Dataset excerpts:
· · · ·

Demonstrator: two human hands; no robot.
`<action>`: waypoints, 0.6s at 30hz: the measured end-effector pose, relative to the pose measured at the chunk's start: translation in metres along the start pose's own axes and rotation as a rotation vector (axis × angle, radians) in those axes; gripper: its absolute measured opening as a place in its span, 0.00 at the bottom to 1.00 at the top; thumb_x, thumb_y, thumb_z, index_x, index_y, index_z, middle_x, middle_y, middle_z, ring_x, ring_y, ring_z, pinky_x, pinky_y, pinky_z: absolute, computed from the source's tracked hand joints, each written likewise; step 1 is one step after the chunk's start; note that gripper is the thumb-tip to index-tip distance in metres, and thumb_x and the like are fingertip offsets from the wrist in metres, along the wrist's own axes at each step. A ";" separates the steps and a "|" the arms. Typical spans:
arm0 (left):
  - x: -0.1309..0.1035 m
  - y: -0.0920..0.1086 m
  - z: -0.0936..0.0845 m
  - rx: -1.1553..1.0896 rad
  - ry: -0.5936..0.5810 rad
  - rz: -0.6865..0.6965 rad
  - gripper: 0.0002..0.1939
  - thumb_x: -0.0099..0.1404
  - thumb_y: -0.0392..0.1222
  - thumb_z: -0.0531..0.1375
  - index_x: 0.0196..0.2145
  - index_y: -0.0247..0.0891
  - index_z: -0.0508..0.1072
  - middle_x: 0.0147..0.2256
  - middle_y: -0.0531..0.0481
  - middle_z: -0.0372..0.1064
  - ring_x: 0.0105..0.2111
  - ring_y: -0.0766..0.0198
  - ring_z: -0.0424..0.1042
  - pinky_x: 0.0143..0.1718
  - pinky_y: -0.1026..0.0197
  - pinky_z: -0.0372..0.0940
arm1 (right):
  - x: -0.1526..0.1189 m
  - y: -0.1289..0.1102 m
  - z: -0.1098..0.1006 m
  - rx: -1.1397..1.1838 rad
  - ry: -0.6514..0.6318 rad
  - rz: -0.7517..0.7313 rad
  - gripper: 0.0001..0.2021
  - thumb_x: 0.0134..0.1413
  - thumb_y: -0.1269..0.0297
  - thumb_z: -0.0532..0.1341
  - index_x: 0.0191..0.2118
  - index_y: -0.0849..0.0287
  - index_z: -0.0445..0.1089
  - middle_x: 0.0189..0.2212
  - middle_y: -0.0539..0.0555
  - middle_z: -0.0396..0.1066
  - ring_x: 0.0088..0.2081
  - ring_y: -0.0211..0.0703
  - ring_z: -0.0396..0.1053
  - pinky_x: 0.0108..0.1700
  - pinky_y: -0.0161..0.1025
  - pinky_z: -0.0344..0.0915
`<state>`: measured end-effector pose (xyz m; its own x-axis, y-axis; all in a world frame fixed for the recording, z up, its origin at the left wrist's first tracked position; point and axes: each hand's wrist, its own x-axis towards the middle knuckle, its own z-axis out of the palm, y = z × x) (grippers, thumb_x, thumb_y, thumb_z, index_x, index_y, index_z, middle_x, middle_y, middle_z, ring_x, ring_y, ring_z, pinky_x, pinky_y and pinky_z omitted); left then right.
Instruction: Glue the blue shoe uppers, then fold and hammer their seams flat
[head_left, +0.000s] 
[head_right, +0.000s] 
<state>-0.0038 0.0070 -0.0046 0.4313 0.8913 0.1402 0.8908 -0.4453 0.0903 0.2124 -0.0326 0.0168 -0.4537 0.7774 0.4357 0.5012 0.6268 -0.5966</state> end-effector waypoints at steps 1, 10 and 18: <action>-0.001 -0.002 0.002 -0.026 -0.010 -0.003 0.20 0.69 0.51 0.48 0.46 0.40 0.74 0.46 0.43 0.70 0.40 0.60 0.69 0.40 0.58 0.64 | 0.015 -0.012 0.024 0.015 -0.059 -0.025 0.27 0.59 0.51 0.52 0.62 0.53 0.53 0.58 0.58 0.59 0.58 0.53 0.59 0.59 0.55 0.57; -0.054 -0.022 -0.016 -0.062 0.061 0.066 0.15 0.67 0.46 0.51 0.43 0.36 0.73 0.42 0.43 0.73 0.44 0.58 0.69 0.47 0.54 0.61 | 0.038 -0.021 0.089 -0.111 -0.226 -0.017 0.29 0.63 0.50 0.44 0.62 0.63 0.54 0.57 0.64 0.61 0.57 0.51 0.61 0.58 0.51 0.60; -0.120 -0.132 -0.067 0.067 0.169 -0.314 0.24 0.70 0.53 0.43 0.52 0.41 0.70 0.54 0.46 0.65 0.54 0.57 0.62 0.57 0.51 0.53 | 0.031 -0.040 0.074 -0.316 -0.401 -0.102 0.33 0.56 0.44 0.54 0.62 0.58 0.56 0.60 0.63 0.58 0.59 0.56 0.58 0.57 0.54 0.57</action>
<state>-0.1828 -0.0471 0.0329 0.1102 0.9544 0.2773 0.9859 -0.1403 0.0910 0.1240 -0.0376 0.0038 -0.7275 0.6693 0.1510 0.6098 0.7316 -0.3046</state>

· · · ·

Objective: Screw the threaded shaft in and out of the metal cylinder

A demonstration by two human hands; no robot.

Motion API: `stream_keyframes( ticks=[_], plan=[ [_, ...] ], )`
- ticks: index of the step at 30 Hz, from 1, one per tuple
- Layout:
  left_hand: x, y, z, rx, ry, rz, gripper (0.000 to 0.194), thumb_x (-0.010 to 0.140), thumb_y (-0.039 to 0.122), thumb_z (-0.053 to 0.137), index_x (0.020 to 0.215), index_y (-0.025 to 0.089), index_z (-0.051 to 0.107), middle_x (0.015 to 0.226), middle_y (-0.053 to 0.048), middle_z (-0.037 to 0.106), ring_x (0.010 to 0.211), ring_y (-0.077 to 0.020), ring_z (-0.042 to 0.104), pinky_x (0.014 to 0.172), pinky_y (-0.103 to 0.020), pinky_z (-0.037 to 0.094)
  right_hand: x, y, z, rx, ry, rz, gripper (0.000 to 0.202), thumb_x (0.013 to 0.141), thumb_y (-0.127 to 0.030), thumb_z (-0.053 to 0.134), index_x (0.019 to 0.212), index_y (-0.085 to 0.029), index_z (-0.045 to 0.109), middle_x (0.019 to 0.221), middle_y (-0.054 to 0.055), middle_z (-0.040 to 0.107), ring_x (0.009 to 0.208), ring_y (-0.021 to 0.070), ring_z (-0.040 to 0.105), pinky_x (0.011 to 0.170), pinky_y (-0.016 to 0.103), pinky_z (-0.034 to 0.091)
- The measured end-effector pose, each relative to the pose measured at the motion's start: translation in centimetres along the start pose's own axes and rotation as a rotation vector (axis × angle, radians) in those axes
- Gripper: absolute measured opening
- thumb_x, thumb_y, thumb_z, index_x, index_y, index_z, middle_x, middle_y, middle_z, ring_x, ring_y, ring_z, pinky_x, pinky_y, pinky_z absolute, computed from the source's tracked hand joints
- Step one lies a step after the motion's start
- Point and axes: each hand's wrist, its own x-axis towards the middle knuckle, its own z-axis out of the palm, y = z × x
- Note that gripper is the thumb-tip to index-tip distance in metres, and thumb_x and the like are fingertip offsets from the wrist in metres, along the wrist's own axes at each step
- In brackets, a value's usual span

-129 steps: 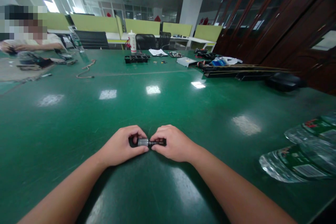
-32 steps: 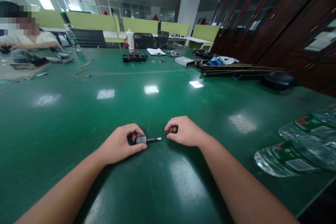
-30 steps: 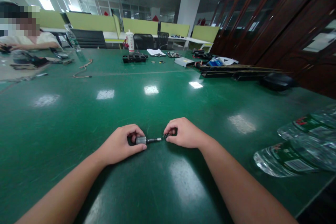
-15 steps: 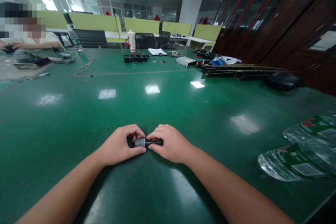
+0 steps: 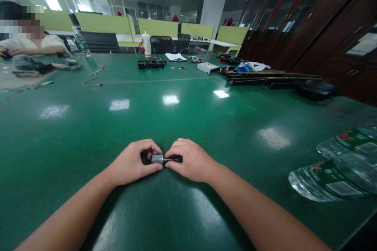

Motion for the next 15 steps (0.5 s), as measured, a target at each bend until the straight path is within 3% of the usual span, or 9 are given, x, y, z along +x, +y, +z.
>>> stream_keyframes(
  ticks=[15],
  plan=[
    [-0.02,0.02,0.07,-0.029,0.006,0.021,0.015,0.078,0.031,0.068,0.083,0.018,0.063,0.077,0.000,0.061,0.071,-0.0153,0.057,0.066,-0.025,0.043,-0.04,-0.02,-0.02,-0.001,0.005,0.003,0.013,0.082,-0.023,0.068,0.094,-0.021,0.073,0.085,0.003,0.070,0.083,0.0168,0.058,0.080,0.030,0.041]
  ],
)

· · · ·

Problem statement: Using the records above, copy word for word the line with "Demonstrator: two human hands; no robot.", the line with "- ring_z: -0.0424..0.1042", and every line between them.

Answer to this exercise:
Demonstrator: two human hands; no robot.
`<action>`: waypoints, 0.6s at 30hz: the measured end-effector pose, relative to the pose measured at the chunk's start: translation in metres along the start pose's own axes and rotation as a rotation vector (axis × angle, radians) in those axes; gripper: its absolute measured opening as a place in its span, 0.00 at the bottom to 1.00 at the top; thumb_x, thumb_y, thumb_z, index_x, index_y, index_z, middle_x, middle_y, middle_z, ring_x, ring_y, ring_z, pinky_x, pinky_y, pinky_z: absolute, computed from the source's tracked hand joints, each written likewise; step 1 is one step after the chunk's start; note that gripper is the thumb-tip to index-tip distance in metres, and thumb_x and the like are fingertip offsets from the wrist in metres, along the wrist's own axes at each step. A ";" separates the steps and a "|" the arms. Typical spans:
arm0 (left):
  - x: -0.1309..0.1035 m
  - y: -0.0920..0.1086 m
  - z: -0.0936..0.0845 m
  - rx: -1.1553..1.0896 rad
  - ry: -0.5936..0.5810 rad
  - rz: -0.6865..0.6965 rad
  - gripper: 0.0002..0.1939
  - thumb_x: -0.0099..0.1404
  - thumb_y: -0.0392..0.1222
  - thumb_z: -0.0531..0.1375
  - index_x: 0.0196..0.2145
  - index_y: -0.0247..0.0891
  - index_z: -0.0508..0.1072
  - middle_x: 0.0147..0.2256
  - middle_y: -0.0531..0.0481
  - middle_z: -0.0372..0.1064
  - ring_x: 0.0105..0.2111
  - ring_y: -0.0766..0.0198
  - ring_z: -0.0424..0.1042

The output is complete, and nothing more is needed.